Return, from the listing below, each line where the word "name" appears.

★ ★ ★ ★ ★ ★ ★

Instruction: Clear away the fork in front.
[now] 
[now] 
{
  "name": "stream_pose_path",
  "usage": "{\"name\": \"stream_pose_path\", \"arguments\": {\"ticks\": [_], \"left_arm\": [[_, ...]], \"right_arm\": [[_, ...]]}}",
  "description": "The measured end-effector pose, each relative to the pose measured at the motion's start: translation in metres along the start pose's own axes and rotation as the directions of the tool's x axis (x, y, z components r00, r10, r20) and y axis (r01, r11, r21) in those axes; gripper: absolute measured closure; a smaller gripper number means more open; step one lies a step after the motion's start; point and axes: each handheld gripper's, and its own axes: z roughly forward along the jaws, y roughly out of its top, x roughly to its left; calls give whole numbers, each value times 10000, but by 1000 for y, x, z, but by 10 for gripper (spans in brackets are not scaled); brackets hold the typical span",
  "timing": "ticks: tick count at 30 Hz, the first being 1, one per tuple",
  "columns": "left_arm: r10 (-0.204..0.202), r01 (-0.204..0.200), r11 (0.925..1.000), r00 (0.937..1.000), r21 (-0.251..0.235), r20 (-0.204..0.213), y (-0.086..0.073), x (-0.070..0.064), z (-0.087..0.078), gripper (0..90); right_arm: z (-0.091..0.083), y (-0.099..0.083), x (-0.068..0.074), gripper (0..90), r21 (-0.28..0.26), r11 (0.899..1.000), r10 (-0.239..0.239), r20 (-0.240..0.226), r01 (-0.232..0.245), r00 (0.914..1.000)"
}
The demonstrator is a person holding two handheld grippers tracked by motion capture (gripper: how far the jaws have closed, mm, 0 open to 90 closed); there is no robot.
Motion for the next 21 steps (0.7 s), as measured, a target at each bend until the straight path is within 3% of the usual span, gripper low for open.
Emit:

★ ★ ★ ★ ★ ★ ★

Exercise solution:
  "name": "stream_pose_path",
  "usage": "{\"name\": \"stream_pose_path\", \"arguments\": {\"ticks\": [_], \"left_arm\": [[_, ...]], \"right_arm\": [[_, ...]]}}",

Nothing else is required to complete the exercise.